__Task statement__: Among the records that follow, count the lines where "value" appears, and state the count by itself.

__Information__:
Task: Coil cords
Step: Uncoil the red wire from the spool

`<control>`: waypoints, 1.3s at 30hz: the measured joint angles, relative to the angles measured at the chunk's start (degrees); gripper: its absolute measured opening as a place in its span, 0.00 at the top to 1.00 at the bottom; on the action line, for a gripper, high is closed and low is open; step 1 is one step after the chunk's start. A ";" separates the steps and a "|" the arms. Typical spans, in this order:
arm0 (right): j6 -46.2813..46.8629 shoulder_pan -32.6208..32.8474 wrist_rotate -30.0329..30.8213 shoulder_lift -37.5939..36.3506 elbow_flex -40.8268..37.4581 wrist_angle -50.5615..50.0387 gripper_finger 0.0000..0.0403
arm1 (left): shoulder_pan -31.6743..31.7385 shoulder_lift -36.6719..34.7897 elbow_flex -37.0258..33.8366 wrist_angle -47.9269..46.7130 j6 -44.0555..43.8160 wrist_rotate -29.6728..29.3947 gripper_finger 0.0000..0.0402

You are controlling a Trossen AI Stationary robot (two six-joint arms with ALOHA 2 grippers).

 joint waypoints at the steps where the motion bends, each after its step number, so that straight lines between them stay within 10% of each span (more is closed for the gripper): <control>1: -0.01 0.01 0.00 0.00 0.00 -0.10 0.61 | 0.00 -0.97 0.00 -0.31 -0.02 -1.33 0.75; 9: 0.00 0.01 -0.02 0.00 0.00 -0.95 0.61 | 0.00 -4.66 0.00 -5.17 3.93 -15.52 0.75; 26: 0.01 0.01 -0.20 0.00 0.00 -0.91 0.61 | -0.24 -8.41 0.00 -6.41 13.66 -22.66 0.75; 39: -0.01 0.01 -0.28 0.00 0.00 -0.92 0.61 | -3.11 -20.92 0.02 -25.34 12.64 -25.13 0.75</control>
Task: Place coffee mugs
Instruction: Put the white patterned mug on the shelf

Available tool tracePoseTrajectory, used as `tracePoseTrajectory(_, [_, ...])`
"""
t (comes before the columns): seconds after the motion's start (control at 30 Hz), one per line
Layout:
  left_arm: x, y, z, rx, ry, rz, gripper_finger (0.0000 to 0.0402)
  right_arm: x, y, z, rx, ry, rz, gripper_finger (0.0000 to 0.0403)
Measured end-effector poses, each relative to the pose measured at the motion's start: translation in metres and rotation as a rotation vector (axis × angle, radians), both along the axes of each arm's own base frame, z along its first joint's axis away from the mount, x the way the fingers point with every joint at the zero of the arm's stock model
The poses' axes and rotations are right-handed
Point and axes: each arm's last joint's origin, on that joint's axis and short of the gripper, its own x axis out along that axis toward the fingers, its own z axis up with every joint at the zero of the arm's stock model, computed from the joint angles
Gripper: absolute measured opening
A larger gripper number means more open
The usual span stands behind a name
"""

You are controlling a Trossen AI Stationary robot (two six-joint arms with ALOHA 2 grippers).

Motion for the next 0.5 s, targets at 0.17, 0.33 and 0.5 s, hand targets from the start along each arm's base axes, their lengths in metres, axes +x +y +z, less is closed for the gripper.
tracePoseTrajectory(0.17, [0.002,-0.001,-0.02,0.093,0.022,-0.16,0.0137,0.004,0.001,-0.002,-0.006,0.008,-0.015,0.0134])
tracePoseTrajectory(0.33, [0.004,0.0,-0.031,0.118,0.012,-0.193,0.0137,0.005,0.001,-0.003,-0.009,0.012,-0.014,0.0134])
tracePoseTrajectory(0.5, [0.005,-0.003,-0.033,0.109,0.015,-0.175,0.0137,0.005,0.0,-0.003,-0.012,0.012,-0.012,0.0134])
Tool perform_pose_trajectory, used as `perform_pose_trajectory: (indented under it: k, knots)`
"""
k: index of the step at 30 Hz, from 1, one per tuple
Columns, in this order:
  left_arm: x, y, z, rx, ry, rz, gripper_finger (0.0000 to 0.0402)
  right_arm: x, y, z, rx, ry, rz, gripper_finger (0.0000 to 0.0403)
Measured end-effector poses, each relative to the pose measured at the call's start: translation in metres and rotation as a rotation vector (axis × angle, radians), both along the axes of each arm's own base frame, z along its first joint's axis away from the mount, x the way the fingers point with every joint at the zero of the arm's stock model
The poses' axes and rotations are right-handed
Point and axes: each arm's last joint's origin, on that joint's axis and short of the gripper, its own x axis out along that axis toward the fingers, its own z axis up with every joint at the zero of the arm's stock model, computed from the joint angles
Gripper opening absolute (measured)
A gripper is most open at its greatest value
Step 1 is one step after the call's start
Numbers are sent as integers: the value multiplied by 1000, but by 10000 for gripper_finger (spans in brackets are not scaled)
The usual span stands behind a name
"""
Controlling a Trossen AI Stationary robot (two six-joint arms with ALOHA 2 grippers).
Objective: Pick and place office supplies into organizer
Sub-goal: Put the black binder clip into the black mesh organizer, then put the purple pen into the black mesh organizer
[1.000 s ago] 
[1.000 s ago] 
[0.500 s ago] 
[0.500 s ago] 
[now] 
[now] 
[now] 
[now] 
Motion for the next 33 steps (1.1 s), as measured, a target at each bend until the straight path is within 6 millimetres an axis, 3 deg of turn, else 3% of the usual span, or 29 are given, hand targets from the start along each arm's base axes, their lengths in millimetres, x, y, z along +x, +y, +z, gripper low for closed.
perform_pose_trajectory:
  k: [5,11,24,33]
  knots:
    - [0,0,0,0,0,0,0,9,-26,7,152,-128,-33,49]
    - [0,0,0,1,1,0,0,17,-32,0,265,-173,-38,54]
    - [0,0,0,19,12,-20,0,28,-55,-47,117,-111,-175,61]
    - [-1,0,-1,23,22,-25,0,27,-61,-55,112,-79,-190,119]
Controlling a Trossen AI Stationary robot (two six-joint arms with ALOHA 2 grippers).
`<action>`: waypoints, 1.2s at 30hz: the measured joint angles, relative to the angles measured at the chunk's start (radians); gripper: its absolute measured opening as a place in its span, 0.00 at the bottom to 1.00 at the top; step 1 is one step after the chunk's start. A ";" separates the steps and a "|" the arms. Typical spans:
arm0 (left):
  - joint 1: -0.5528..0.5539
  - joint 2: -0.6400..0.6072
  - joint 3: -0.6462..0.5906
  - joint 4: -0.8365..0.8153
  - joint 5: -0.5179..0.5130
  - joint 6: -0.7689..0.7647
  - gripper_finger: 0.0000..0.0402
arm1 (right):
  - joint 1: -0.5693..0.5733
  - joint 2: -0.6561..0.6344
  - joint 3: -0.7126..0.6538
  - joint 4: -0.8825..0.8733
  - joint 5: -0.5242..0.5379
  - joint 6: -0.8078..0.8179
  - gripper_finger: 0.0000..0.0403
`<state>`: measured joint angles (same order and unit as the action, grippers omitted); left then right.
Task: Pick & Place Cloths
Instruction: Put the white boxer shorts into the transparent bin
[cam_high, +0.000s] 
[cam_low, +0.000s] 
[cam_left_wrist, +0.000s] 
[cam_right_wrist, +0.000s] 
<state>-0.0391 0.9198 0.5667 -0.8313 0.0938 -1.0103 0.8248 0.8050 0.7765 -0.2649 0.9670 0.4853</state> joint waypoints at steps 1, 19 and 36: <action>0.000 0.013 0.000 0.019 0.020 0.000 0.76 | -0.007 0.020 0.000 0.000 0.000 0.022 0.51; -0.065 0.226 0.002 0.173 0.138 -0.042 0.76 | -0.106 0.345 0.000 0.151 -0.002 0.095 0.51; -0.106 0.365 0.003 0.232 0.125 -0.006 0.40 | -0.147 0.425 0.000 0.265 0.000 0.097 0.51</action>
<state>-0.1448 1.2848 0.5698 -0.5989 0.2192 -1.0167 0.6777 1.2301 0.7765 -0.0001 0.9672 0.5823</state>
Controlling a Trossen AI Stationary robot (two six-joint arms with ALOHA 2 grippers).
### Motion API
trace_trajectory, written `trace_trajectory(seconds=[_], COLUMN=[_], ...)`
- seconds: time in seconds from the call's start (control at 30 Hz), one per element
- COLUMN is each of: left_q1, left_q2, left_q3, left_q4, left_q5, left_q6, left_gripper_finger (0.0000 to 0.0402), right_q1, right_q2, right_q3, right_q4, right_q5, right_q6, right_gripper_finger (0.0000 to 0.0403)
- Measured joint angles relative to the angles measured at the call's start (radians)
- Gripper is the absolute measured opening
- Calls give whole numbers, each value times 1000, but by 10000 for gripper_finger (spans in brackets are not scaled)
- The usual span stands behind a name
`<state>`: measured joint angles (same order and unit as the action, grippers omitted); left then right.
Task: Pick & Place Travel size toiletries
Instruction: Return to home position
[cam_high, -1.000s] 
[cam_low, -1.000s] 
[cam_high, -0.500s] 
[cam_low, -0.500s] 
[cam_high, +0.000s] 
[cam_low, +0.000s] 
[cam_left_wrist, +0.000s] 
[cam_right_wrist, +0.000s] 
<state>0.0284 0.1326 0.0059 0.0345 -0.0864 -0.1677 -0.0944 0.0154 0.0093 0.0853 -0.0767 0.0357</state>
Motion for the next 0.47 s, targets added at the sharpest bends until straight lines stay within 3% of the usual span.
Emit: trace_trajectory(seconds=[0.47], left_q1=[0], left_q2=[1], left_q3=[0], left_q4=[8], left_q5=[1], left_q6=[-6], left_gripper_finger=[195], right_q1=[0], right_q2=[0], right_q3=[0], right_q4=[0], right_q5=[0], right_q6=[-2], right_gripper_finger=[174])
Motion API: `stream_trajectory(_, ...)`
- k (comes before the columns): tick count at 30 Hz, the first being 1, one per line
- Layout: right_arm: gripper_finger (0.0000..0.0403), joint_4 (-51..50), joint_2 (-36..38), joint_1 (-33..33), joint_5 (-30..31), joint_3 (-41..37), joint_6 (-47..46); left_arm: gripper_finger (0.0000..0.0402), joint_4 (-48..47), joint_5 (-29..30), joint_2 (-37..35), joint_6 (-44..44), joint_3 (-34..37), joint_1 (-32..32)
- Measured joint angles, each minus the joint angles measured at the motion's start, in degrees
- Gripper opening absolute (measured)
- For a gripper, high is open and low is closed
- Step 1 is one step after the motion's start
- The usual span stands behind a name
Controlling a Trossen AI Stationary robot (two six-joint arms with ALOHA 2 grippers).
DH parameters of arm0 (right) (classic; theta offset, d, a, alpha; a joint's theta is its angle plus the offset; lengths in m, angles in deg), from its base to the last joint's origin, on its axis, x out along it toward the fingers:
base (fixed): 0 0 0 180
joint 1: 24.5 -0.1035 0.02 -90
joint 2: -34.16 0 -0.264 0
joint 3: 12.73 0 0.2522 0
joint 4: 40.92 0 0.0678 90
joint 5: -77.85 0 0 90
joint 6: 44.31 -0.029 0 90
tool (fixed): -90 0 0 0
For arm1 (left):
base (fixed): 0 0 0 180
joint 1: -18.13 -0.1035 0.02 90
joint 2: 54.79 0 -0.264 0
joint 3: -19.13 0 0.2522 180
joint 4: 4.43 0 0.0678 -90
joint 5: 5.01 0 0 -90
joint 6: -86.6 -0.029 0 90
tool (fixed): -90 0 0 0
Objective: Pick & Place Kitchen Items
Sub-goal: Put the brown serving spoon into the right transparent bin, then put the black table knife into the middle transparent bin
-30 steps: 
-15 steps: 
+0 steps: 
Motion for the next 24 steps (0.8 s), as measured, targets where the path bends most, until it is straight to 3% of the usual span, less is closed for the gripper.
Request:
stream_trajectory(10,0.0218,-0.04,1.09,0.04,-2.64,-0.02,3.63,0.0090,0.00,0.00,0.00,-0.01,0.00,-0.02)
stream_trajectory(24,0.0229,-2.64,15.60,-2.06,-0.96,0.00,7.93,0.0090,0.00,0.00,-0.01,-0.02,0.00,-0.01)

__Completed exercise__: 3